### Dataset records

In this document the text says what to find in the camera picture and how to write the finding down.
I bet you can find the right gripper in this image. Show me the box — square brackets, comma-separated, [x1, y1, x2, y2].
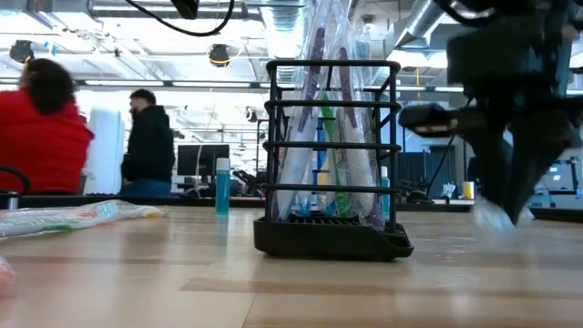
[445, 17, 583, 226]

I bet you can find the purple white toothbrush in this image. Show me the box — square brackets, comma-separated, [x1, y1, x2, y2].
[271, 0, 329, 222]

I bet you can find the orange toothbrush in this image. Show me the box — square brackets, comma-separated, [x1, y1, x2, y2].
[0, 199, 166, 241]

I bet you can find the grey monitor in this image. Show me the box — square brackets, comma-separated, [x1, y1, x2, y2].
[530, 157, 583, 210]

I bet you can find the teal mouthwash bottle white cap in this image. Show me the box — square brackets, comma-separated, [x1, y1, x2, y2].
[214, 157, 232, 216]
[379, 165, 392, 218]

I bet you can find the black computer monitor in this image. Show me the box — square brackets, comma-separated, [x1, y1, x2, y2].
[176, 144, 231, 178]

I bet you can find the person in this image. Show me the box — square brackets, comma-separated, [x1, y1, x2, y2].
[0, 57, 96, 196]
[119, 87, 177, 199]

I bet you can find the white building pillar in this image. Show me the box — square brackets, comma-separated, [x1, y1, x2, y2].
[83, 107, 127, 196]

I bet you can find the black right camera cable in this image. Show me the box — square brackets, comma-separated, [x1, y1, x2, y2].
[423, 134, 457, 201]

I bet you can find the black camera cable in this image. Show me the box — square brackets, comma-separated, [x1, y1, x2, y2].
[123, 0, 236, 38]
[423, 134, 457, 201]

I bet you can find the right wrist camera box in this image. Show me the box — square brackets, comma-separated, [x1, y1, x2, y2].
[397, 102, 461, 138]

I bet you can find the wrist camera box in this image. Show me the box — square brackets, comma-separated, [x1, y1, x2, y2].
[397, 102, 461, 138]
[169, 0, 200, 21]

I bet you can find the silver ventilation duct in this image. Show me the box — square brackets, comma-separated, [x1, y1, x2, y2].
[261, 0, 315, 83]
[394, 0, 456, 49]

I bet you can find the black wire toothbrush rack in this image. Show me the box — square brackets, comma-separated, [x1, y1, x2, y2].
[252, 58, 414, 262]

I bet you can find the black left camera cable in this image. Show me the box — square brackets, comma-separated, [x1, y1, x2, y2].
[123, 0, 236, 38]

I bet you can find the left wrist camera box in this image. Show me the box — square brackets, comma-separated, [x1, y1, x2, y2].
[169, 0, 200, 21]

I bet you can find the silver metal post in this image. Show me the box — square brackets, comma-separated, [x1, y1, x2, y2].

######

● To do
Give back all of the entries verbatim, but without pictures.

● Reply to the task
In this document the text says what to find in the camera picture and how to write the finding down.
I bet you can find the right gripper in this image. Show me the box — square brackets, comma-separated, [x1, y1, x2, y2].
[445, 17, 583, 226]

I bet you can find the purple white toothbrush in this image. Show me the box — square brackets, comma-separated, [x1, y1, x2, y2].
[271, 0, 329, 222]

I bet you can find the orange toothbrush in this image. Show me the box — square brackets, comma-separated, [x1, y1, x2, y2].
[0, 199, 166, 241]

I bet you can find the grey monitor in this image. Show me the box — square brackets, comma-separated, [x1, y1, x2, y2].
[530, 157, 583, 210]

I bet you can find the teal mouthwash bottle white cap in this image. Show me the box — square brackets, comma-separated, [x1, y1, x2, y2].
[214, 157, 232, 216]
[379, 165, 392, 218]

I bet you can find the black computer monitor in this image. Show me the box — square brackets, comma-separated, [x1, y1, x2, y2].
[176, 144, 231, 178]

I bet you can find the person in this image. Show me the box — square brackets, comma-separated, [x1, y1, x2, y2].
[0, 57, 96, 196]
[119, 87, 177, 199]

I bet you can find the white building pillar in this image. Show me the box — square brackets, comma-separated, [x1, y1, x2, y2].
[83, 107, 127, 196]

I bet you can find the black right camera cable in this image. Show me the box — square brackets, comma-separated, [x1, y1, x2, y2].
[423, 134, 457, 201]

I bet you can find the black camera cable in this image. Show me the box — square brackets, comma-separated, [x1, y1, x2, y2].
[123, 0, 236, 38]
[423, 134, 457, 201]

I bet you can find the right wrist camera box in this image. Show me the box — square brackets, comma-separated, [x1, y1, x2, y2].
[397, 102, 461, 138]

I bet you can find the wrist camera box in this image. Show me the box — square brackets, comma-separated, [x1, y1, x2, y2].
[397, 102, 461, 138]
[169, 0, 200, 21]

I bet you can find the silver ventilation duct in this image. Show me the box — square brackets, comma-separated, [x1, y1, x2, y2].
[261, 0, 315, 83]
[394, 0, 456, 49]

I bet you can find the black wire toothbrush rack in this image. Show me the box — square brackets, comma-separated, [x1, y1, x2, y2].
[252, 58, 414, 262]

I bet you can find the black left camera cable in this image. Show me the box — square brackets, comma-separated, [x1, y1, x2, y2].
[123, 0, 236, 38]

I bet you can find the left wrist camera box in this image. Show me the box — square brackets, comma-separated, [x1, y1, x2, y2].
[169, 0, 200, 21]

I bet you can find the silver metal post in this image. Show me the box — square brackets, comma-separated, [x1, y1, x2, y2].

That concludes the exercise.